身に覚えのない壮大な夢を見て目を覚ました。既に時計の針は十字を回ろうとしている。午前はあと二時間しか残されていないのかと自分に失望し、憂鬱な気分で起床した。

早く起床したところで、恐らく気分はさほど変わらなかったに相違ない。私は岐路に立たされているのだ。

愛人が進学のために千葉へ引っ越す。一方の私は地元に残る。恋愛を続けるか続けまいか、結論を下さねばならぬのだ。

互いの生活を尊重すれば、どちらの選択も間違った選択にはなるまい。然し、この恋愛関係を断ち切った場合、何か別ののものまで放棄することになるのではないかと、根拠のない妄想に取り憑かれ恐れ慄いていた。

考えを堂々巡りさせながら布団にくるまっている内に、既に時計の針は三時を回ろうとしていた。これはいけない、こんな陰鬱とした日こそ日光を浴びなければ精神衛生上よろしくないぞと、強迫観念に襲われて外出を試みた。兼ねてから楽譜を買いに行くという予定はあったので、買い物に行くことにした。

愛人は引っ越しの準備で甚だ忙しいらしく、相談できる日時を教えて欲しいとLINEを送ったきり既読すらつかない。
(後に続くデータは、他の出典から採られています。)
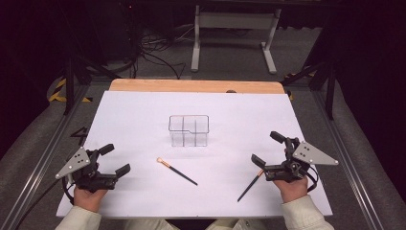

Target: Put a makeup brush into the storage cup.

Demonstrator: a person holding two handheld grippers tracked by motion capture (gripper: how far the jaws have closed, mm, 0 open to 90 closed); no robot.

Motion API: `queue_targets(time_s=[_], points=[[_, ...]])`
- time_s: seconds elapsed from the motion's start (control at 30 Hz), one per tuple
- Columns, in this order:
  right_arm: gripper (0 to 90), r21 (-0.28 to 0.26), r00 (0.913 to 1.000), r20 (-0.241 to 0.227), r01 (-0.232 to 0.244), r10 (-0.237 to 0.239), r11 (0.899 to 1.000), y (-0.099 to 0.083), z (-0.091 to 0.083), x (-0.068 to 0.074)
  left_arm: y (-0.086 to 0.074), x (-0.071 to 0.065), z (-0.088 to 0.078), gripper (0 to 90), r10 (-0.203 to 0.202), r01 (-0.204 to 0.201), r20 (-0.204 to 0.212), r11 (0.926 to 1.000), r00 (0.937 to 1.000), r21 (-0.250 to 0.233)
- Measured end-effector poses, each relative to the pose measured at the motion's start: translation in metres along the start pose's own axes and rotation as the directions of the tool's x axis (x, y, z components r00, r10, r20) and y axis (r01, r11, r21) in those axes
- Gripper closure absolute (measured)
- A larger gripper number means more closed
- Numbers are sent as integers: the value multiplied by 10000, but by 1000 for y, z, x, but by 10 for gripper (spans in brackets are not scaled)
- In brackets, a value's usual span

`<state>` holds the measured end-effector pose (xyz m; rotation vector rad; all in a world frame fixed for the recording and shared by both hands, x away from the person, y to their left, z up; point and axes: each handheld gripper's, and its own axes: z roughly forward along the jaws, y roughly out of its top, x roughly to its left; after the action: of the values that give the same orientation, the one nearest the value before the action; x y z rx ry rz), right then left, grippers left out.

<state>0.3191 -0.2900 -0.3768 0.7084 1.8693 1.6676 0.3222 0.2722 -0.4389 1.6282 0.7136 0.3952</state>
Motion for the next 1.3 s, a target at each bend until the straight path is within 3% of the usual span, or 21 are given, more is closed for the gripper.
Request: queue_targets(time_s=[0.43,0.83,1.3], points=[[0,184,9946,-1039,-43,62,9998,12,42,23,-1,1,1,1,-130,130,46,9999,9999,-12],[0,211,9805,-1963,-42,82,9998,23,78,45,-1,1,3,1,-168,168,122,9999,9998,-10],[0,197,9677,-2516,-128,173,9997,32,106,62,-1,2,3,1,-238,238,137,9997,9996,0]])
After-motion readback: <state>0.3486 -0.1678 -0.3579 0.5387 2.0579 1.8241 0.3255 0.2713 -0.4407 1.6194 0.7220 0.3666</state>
電車に乗っている間、胸中に酸化被膜で覆われた金属球でも埋まっているかのような不安を抱いた。

仙台で下車し、楽器店まで歩く。トゥロヴァトーレのデュエットでも聴いて気を紛らそうとするが、雄々しいバリトンはいつものように心に響いては来ない。

帰途、スターバックスに寄り道をした。緩やかな時間の中に身を置き、気を紛らせたかった。カフェアメリカーノを頼み、窓際のカウンター席に座って往来を眺める。流行りの疫病のせいで人通りは平年より少ない。ショパンのロマンスラルゲットが鬱々とした気分に寄り添ってくれるようだった。ワルシャワにでも行ってみたいなどと空想した。

眼下には、タクシー乗り場やバス乗り場の広いスペースが広がり、その向こうには多くのビルが屹立している。四谷学院の看板が一際目を引いた。
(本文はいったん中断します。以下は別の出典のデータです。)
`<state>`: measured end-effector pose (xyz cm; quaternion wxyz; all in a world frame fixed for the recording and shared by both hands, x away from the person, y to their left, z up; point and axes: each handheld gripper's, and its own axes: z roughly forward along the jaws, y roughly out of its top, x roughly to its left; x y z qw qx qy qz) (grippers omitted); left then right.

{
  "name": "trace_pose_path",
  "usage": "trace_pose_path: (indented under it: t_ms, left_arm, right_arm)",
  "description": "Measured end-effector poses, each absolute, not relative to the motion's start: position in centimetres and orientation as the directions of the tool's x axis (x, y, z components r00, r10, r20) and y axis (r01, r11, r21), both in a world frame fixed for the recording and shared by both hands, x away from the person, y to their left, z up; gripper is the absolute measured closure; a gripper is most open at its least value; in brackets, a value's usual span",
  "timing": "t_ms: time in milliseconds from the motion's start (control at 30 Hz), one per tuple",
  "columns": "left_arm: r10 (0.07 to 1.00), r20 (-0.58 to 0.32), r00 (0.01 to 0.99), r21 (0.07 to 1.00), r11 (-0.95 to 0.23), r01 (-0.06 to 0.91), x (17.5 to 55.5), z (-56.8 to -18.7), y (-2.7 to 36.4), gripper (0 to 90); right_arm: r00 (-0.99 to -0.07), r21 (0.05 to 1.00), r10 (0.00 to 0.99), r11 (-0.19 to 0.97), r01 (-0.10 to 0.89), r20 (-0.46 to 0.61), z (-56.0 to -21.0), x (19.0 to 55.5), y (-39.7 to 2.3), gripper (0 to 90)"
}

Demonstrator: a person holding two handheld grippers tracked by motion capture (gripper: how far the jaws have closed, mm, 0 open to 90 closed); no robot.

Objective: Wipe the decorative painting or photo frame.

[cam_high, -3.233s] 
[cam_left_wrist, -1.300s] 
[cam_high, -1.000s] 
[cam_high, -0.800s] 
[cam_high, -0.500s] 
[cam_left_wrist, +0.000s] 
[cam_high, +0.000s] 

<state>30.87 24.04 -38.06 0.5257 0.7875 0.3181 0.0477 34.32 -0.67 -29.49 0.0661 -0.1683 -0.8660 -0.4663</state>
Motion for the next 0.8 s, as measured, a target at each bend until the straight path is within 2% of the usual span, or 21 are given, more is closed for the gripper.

ふと正面を見ると、目の前が柱で陰になっていた。然し、実際私が見ていたのは柱ではなく、自分であった。この日初めて、自分を客観的に見たのである。

その瞬間、図らずも自分の内面までもが客観視された。たとえ恋愛をここで断ち切ったとして、それで自己が全て瓦解するような男には成長していないはずではないか。そんなうぶな時期はとうに乗り越えている。自分は何を怖気付いているのか。どんな結論に至ろうと我が道を切り開けなければ、今後どのようにして生きていけるというのか。

胸中の金属球の正体は、アルミニウムだったようだ。金属球の表面は還元され、軽くなり輝きを増した。

虚像で現れる自分には、姿だけでなく、時に自分の本質までもが映り込むようである。